[Start of Attachment]

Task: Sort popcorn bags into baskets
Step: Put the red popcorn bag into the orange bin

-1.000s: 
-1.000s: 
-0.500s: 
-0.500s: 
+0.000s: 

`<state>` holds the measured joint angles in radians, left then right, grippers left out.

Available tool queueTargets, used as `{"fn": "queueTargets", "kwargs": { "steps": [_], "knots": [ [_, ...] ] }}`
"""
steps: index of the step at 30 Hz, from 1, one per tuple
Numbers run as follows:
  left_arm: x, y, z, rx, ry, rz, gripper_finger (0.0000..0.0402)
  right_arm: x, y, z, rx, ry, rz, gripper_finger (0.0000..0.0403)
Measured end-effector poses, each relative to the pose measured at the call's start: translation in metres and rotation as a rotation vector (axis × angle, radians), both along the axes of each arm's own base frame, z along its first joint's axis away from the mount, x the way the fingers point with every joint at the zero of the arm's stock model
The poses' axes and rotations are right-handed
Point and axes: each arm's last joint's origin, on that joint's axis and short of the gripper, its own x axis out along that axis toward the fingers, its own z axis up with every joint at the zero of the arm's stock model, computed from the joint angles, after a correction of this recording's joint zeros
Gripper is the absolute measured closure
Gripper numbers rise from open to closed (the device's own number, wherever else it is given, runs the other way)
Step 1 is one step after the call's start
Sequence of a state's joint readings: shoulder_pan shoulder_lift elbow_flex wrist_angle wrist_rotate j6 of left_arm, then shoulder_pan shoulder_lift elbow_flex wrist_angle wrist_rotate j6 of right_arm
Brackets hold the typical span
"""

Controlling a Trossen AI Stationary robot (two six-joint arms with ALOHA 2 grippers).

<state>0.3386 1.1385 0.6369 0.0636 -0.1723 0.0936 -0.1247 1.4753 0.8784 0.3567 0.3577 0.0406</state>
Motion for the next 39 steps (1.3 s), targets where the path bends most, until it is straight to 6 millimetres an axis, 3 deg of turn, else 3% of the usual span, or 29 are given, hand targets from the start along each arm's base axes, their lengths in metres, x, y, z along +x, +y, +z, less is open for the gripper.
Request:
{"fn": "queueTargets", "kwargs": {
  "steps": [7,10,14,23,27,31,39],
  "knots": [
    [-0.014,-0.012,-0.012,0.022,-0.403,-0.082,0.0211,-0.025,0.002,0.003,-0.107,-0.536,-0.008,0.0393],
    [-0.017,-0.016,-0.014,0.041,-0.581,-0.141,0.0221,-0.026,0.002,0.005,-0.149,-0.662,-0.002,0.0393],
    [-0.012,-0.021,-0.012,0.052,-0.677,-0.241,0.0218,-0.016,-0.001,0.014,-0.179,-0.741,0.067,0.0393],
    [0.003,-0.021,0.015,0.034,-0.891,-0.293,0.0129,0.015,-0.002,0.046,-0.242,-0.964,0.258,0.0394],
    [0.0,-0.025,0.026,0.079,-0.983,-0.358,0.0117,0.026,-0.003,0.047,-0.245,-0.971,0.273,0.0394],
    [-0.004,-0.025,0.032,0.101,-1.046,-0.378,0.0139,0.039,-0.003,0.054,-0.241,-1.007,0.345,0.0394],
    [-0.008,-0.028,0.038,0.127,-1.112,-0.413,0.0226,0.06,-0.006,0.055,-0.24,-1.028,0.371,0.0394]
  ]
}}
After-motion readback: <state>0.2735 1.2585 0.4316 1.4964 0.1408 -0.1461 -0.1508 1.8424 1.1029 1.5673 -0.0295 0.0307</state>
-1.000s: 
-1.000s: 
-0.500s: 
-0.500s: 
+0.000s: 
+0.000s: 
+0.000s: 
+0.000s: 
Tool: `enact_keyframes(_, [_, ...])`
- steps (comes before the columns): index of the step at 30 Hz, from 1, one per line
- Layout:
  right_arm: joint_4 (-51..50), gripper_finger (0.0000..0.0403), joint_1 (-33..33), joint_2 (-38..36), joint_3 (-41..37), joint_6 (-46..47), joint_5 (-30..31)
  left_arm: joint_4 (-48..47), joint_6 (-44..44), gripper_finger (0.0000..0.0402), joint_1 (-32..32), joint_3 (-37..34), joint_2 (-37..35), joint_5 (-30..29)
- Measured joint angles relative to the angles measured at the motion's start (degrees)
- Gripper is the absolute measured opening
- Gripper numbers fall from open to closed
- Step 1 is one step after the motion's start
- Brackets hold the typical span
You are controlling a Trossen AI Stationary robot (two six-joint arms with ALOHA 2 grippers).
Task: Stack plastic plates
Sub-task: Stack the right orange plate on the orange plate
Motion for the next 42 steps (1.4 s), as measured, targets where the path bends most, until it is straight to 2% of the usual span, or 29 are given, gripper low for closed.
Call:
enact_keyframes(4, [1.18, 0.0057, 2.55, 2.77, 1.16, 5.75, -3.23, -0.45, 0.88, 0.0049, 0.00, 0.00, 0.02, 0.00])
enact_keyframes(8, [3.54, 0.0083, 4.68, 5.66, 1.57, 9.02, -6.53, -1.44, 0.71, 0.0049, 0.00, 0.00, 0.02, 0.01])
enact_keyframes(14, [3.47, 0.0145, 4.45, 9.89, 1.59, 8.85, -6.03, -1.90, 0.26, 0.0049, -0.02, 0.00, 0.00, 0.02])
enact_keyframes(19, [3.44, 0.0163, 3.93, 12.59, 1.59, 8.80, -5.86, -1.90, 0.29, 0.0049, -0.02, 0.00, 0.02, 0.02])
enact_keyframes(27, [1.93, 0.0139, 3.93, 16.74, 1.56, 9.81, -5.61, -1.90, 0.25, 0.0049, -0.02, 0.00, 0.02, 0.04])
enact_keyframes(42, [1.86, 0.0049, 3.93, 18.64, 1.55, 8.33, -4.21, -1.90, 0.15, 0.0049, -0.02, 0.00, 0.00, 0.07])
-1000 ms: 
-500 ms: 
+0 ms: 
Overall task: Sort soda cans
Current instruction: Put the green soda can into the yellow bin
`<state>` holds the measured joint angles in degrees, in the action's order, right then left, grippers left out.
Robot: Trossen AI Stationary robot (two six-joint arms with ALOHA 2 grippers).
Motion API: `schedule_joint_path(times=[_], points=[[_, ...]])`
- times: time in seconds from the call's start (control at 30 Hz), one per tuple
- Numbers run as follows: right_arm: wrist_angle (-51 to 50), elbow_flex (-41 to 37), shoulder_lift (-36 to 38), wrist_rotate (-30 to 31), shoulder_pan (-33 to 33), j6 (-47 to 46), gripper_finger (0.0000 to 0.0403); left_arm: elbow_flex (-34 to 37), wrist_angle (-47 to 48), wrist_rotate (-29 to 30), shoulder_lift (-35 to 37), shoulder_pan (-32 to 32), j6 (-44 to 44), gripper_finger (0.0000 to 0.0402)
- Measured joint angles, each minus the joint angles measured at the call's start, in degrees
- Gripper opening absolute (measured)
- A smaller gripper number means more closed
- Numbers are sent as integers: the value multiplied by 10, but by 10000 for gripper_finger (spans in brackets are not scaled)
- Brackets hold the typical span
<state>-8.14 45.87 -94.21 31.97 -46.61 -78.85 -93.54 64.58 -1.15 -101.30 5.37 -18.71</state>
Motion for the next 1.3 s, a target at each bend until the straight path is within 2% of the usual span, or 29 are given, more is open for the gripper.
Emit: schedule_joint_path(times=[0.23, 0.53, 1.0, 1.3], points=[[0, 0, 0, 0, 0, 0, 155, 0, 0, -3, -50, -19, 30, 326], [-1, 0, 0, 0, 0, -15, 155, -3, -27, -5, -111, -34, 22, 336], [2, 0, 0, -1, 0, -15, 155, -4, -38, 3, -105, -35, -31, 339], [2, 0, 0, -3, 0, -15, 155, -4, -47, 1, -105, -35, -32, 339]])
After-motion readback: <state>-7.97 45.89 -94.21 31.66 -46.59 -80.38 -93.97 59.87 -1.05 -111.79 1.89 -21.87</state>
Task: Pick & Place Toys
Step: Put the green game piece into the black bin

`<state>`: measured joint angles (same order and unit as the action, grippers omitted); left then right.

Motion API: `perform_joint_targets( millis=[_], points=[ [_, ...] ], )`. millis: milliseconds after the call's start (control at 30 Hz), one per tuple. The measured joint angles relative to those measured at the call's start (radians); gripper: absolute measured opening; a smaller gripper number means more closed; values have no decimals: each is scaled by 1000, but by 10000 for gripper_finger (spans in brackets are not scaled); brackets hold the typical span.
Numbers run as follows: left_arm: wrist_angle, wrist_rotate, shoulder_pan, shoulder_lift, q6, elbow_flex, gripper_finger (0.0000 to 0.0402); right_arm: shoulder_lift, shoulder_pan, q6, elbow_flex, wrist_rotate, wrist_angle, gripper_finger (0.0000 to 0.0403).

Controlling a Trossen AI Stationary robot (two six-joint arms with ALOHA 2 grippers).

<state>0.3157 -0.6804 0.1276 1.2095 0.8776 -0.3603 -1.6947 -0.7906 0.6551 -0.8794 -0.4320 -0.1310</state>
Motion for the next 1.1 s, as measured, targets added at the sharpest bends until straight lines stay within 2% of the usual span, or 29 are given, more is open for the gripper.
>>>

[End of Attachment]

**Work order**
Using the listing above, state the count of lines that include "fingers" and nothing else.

**Response to the exercise**
2